The Differential Equation

Definition 3.1 - Ordinary Differential Equation

Let $f(x)$ define a function of $x$ on an interval $I: a < x < b$. By an ordinary differential equation we mean an equation involving $x$, the function $f(x)$ and one or more of its derivatives.

Note. It’s customary to replace $f(x)$ by $y$.

Definition 3.2 - Order of a Differential Equation

The order of a differential equation is the order of the highest derivative involved in the equation.

For example, the differential equation $y’ = e^x$ is of the first order, and the differential equation $y’’ + y’ = 3y$ is of the second order.

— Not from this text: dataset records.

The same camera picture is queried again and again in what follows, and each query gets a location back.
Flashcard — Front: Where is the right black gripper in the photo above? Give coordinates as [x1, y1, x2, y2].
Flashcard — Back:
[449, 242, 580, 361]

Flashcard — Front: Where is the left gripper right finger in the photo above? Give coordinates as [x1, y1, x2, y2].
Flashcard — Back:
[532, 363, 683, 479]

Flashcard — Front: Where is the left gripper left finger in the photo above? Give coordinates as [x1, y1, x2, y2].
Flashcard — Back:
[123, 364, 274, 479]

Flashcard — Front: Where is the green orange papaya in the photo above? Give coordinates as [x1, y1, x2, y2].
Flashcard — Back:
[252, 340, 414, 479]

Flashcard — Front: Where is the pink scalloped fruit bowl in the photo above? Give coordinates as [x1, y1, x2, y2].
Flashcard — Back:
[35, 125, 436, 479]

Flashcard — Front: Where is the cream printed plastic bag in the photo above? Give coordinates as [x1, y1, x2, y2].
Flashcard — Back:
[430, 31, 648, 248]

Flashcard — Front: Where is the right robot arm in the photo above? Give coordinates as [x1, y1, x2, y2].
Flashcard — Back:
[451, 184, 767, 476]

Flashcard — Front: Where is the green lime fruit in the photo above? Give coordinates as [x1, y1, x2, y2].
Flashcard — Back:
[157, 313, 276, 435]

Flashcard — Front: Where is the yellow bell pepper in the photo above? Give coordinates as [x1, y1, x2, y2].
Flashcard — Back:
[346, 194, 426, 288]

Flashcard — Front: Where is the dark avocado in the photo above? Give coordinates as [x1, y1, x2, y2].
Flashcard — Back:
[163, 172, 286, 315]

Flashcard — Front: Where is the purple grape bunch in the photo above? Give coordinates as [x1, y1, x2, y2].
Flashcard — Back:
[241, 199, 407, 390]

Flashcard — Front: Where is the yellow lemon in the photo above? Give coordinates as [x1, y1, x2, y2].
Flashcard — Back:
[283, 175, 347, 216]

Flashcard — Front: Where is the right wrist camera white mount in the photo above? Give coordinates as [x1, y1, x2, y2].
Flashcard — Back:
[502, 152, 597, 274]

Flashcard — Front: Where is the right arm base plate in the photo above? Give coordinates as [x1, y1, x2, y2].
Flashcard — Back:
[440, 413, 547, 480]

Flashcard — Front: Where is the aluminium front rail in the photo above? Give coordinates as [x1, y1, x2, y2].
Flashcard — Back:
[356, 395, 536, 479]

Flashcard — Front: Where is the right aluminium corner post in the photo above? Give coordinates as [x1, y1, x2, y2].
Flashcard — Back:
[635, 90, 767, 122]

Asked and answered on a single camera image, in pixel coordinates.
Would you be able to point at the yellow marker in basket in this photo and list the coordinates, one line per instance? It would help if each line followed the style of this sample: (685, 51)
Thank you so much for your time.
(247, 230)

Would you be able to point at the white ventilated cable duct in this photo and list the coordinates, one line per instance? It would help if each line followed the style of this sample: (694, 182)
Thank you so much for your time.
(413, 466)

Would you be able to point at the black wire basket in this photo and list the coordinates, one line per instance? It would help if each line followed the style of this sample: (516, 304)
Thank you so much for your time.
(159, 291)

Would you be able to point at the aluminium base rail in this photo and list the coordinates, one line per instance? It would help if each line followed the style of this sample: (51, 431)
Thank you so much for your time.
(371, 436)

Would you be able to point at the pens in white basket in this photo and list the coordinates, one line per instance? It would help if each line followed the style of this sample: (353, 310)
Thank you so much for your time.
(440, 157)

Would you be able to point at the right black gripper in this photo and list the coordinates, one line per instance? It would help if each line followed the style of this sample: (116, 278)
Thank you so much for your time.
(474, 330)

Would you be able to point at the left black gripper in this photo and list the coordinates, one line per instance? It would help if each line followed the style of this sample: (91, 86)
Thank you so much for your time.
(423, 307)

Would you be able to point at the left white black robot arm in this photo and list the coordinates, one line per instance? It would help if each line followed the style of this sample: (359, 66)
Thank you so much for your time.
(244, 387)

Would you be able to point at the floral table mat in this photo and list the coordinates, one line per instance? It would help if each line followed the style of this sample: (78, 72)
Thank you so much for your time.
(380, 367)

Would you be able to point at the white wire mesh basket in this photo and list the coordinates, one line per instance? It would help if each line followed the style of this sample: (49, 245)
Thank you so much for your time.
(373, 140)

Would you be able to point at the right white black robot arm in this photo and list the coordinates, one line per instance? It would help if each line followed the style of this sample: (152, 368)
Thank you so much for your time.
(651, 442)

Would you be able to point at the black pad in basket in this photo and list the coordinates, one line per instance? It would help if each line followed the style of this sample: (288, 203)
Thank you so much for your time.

Definition 3.4 - Explicit Solution Let $y = f(x)$ define $y$ as a function of $x$ on an interval $I: a < x < b$. We say that the function $f(x)$ is an explict solution or simply a solution of an ordinary differential equation involving $x$, $f(x)$, and its derivatives, if it satisfies th equation for every $x$ in $I$, i.e., if we replace $y$ by $f(x)$, $y’$ by $f’(x)$, $y’’$ by $f’‘(x)$, $\cdots$, $y^{(n)}$ by $f^{(n)}(x)$, the differential equation reduces to an identity in $x$. In mathematical symbols, the definition says: the function $f(x)$ is a solution of the differential equation:

\[F(x,y,y',\cdots,y^{(n)} = 0\]

\[F[x,f(x),f'(x),\cdots,f^{(n)}(x)] = 0\]

In more plain english, $f(x)$ is a solution of $F(\ldots) = 0$ if we replace all of the occurences of $y$ and its derivatives in $F(…)$ with the $f(x)$ and its respective derivatives and the result is a valid equation of only $x$.

To test if $f(x,y)$ is a solution of a differential equation $F(x, y, y’,\cdots,y^{(n)}) = 0$, take the necessary derivatives of $f(x,y)$. Then, in $F$, replace $y$ with $f(x)$, $y’$ with $f’(x)$, and so on, and see if the result is a valid equation of $x$.

Definition 3.6 - Implicit Solution A relation $f(x,y) = 0$ will be called an implicit solution of the differential equation

(3.61) $F(x,y,y',\cdots,y^{(n)}) = 0$

on the interval $I: a < x < b$, if

it defines $y$ as an implict function of $x$ on $I$, i.e. if there exists a function $g(x)$ defined on $I$ such that $f[x,g(x)] = 0$ for every $x$ in $I$, and if
$g(x)$ satisfies 3.61, i.e. if

\[F[x,g(x),g'(x),\cdots,g^{(n)}(x)] = 0\]

for every $x$ in $I$.

In more plain english, the relation (not function) $f(x,y)$ is an implicit solution if there is some $g(x)$ that can be chosen to make a function $f(x,g(x)) = 0$ from $f(x)$. That is, we can chose a branch of $f(x,y)$ to make a function rather than just a relation, and if that function and its derivatives satisfy 3.61 then $f(x,y)$ is considered an implicit solution of the differential equation.

Note that here was have $f(x,y)$ where for an explicit solution we have just $f(x)$.

To test an implicit solution, pick a branch of $f(x,y)$, first pick a branch of $f(x,y)$ that defines a function, and then follow the same procedure as testing an explicit solution. Note that depending on the branch chosen, the resulting function or its derivatives may not be defined on some points in $I$, and so may be solutions for smaller intervals than $I$, or for $I$ excluding some points.